4. Adjudication method (e.g. 2+1, 3+1, none) for the test set
This information is not available in the provided 510(k) summary.
5. If a multi reader multi case (MRMC) comparative effectiveness study was done, If so, what was the effect size of how much human readers improve with AI vs without AI assistance
This is not applicable to this device. The IntelliVue gas modules are anesthetic multi-gas monitors, not AI-powered diagnostic tools interpreted by human readers. Therefore, an MRMC study related to human reading improvement with AI is not relevant.
6. If a standalone (i.e. algorithm only without human-in-the loop performance) was done
The device itself is a standalone measurement instrument. Its performance would inherently be "algorithm only" (or rather, the device's sensor and processing capabilities) as it provides direct gas concentration readings. The summary implies performance testing was done on the device's ability to measure gases, but details of such testing (e.g., in isolation or integrated) are not provided.
7. The type of ground truth used (expert consensus, pathology, outcomes data, etc)
While not explicitly stated, for a gas monitor, the "ground truth" would typically be established using calibrated gas mixtures with known concentrations, or by comparison to a reference standard gas analyzer. It would not involve expert consensus, pathology, or outcomes data.
8. The sample size for the training set
This information is not available in the provided 510(k) summary. For device verification and validation, there isn't typically a "training set" in the machine learning sense. The device's internal algorithms are designed and then verified/validated.
9. How the ground truth for the training set was established
This information is not available in the provided 510(k) summary. Similar to point 8, the concept of a "training set" ground truth in this context is not directly applicable. If any internal calibration or development involved reference data, it would likely be from calibrated gas mixtures or reference instruments.
In summary of what is available:
The document focuses on establishing substantial equivalence to predicate devices based on intended use and technical characteristics, stating that "The technical characteristics of the IntelliVue gas modules do not raise new questions regarding safety or effectiveness." It also notes that "Design, development, verification and validation of the device was performed in accordance with FDA regulations and guidance and company internal standards," concluding that "The testing and analysis of results provide assurance that the devices meet their specifications and are safe and effective for their intended use." However, it does not provide the specific details of these "specifications," "testing," or "results" in this public summary.

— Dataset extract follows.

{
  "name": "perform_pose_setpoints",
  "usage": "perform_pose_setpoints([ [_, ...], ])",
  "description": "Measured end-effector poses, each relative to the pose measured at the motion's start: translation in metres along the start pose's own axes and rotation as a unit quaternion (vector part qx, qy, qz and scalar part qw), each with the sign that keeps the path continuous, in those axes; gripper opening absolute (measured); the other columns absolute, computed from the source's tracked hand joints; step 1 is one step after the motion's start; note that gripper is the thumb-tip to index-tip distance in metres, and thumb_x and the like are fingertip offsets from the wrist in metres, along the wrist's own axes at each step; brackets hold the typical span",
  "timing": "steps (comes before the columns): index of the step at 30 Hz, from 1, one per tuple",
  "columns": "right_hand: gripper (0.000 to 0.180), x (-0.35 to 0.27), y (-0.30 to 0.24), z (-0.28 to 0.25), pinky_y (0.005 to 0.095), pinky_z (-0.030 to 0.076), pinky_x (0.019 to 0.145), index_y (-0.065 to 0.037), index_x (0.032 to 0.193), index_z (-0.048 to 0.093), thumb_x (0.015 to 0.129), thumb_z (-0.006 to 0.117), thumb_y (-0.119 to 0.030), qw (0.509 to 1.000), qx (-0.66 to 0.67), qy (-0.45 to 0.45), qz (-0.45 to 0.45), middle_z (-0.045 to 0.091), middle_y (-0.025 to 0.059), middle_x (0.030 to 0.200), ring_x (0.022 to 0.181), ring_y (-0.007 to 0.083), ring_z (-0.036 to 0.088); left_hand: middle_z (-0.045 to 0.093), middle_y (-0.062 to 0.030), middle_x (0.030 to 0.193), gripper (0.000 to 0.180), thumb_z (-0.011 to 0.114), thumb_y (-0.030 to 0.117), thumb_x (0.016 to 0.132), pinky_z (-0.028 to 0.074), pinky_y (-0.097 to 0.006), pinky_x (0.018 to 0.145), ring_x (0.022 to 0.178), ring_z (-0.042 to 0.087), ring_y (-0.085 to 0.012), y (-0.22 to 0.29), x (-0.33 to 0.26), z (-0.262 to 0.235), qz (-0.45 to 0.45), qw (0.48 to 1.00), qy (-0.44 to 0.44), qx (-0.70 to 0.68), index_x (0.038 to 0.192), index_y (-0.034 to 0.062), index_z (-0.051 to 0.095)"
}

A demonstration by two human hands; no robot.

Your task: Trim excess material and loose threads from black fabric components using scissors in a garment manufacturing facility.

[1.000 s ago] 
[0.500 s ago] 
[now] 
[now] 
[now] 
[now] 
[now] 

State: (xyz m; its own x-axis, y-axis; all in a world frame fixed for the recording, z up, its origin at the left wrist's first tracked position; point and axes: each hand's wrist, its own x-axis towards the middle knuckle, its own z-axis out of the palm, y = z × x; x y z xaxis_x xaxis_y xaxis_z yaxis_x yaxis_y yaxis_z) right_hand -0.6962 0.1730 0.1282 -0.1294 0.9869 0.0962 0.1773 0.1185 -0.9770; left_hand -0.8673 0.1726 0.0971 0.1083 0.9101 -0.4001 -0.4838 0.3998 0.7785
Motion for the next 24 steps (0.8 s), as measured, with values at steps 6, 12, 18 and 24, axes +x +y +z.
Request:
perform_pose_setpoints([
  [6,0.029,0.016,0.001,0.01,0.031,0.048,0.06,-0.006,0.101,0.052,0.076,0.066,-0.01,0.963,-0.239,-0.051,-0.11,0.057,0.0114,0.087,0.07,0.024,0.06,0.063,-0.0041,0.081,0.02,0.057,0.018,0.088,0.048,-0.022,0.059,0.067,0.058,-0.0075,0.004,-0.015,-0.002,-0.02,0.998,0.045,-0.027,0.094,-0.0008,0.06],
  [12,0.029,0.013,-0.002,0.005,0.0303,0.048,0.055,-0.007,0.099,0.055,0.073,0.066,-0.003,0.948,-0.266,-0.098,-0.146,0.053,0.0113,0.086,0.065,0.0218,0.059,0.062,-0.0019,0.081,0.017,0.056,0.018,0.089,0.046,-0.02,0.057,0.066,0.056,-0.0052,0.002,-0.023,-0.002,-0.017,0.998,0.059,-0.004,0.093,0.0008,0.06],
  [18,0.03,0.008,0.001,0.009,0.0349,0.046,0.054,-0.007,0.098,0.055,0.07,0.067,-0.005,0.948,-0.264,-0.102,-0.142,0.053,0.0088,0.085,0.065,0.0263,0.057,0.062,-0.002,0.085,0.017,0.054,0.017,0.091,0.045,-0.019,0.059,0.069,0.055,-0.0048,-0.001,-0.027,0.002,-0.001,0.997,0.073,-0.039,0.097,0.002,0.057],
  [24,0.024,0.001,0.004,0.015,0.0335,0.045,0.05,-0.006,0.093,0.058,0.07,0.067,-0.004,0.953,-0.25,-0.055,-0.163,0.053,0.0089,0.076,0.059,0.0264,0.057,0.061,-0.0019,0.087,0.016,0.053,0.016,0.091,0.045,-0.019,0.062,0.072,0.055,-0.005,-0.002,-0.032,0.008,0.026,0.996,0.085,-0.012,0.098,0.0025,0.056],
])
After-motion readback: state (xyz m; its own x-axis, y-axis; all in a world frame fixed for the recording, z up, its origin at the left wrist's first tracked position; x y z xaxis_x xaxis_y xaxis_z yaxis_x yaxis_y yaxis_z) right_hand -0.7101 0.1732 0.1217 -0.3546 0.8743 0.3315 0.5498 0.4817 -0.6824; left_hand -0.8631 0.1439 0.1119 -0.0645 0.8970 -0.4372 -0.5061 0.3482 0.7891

§ 868.1400 Carbon dioxide gas analyzer.
(a)
Identification. A carbon dioxide gas analyzer is a device intended to measure the concentration of carbon dioxide in a gas mixture to aid in determining the patient's ventilatory, circulatory, and metabolic status. The device may use techniques such as chemical titration, absorption of infrared radiation, gas chromatography, or mass spectrometry.(b)
Classification. Class II (performance standards).